Bench Memos

HuffPo‘s Coverage of a FedSoc Immigration Panel Was Warped by Wishful Thinking

You are to be forgiven if you attended the Federalist Society’s recent panel discussion on the president’s duty to enforce the law, read Sam Stein’s coverage of the panel discussion on the Huffington Post, and were left wondering whether Mr. Stein had attended the same panel as you. Fortunately, a recording was made and whether or not you attended in person, you can check the record for yourself.  

Mr. Stein seems to begin with the conclusion that the panel conceded that President Obama had a relatively free hand on immigration reform, particularly with regard to his then-prospective ideas about amnesty. (The panel was hosted before President Obama’s announcement.) This is wrong for a number of reasons.

Stein’s first problem is that, while the panel did discuss unilateral executive action and immigration, almost all of that discussion centered on the surge of immigrant youths from Central America that happened months ago, not on acts the president was, at the time of the panel discussion, rumored to be taking in the near future.

And even on the issue of past immigration by youths from Central America, the panel did not reach consensus, with Professor John Baker speaking most critically of the president and the government’s acts during the period. Baker concluded that the administration was guilty of both “non-enforcement” and “undermining” the law, noting that the “surge was triggered deliberately” by the government, and that the government’s claimed surprise about the surge was contrived, betrayed by a Request for Proposal (RFP) for private government contractors to “escort an expected surge” of youths crossing into the U.S. This RFP that was issued months before the surge.  

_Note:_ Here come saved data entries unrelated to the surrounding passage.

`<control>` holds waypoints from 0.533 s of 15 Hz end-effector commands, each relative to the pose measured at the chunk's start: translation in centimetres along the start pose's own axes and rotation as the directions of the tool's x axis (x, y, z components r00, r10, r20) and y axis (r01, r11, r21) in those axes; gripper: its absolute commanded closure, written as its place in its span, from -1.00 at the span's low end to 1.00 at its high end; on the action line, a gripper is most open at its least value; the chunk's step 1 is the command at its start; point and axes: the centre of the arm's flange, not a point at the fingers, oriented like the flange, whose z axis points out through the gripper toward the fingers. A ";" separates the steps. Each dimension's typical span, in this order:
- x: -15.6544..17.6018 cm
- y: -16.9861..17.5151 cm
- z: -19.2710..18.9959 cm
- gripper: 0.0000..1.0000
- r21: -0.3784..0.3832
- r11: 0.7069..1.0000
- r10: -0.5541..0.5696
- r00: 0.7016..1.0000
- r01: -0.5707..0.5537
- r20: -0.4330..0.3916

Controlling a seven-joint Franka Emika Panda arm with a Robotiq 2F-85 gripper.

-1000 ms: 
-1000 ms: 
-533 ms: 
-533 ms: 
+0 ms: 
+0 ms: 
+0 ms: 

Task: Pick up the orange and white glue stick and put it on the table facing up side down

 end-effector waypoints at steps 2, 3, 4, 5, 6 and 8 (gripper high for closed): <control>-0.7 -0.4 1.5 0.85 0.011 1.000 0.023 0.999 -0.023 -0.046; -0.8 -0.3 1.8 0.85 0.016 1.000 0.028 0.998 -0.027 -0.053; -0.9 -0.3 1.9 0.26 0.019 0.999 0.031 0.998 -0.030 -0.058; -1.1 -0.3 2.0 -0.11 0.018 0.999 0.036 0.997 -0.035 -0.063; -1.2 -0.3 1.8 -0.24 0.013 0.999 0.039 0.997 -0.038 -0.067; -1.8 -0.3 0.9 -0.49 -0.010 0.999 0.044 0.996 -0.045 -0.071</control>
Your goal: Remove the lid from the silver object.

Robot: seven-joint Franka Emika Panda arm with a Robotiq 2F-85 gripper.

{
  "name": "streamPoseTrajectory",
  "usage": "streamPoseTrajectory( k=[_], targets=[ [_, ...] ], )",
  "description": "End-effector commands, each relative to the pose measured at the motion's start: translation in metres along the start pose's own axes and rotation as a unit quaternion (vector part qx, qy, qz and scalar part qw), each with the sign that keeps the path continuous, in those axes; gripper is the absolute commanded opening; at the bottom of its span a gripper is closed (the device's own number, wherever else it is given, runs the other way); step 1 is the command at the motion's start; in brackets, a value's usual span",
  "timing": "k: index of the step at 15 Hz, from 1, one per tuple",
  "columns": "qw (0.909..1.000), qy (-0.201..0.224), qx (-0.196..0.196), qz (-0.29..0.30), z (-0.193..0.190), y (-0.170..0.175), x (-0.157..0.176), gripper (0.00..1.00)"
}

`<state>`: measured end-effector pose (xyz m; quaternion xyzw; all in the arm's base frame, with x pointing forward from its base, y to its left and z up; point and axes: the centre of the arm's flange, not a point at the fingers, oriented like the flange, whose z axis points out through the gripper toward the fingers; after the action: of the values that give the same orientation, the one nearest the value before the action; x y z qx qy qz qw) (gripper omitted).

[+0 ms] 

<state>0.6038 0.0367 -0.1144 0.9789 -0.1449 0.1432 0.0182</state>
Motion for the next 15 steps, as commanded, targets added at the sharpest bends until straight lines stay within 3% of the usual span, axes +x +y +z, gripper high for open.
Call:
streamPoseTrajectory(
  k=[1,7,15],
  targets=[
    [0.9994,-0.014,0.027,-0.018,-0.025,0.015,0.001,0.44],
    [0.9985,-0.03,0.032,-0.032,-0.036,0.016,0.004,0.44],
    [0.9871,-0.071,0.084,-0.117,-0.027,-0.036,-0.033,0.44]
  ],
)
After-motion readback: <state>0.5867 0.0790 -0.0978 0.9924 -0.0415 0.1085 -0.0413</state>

With regard to enforcement of laws more generally, Professor Baker acknowledged that executive-branch excess is not a new phenomenon, but went on to say that the most “starkly poignant” difference between this president and his predecessors is “the president’s claim that ‘I will work with Congress, but if they won’t work with me, I’m going to act.’” No prior president has acted this way, Baker asserted, noting that there is a difference between “executing the law and making the law.”   

Speaking of the president’s acts on overreach generally, Baker said in discussion that the president was “undermining the whole foundation of the Constitution.” Stein’s seemingly wishful thinking that the panel discussion excused Obama’s acts is thus far from accurate.

The panel reached no consensus on President Obama’s anticipated immigration executive order (the specifics of which were not known with any level of certainty at the time). Indeed, it is very difficult to conclude that the panel I watched reached consensus on much of anything. (Moreover, the Federalist Society’s panel discussions are by design usually anything but consensus-building exercises.)

There is absolutely nothing in the long-standing practice of prosecutorial discretion that allows the president to re-write the law as he has now done by giving to illegal immigrants work authorization that is specifically forbidden by federal law, even if one accepts his claim that it can be used categorically and not just for individual cases. This president is usurping the Article I legislative powers of Congress, failing to honor his oath of office by not taking care that the laws be faithfully executed, and is acting thus in the face of an election that repudiated his policies. All this is in contravention of the most sacred language of the Constitution, its opening phrase, “We the People.”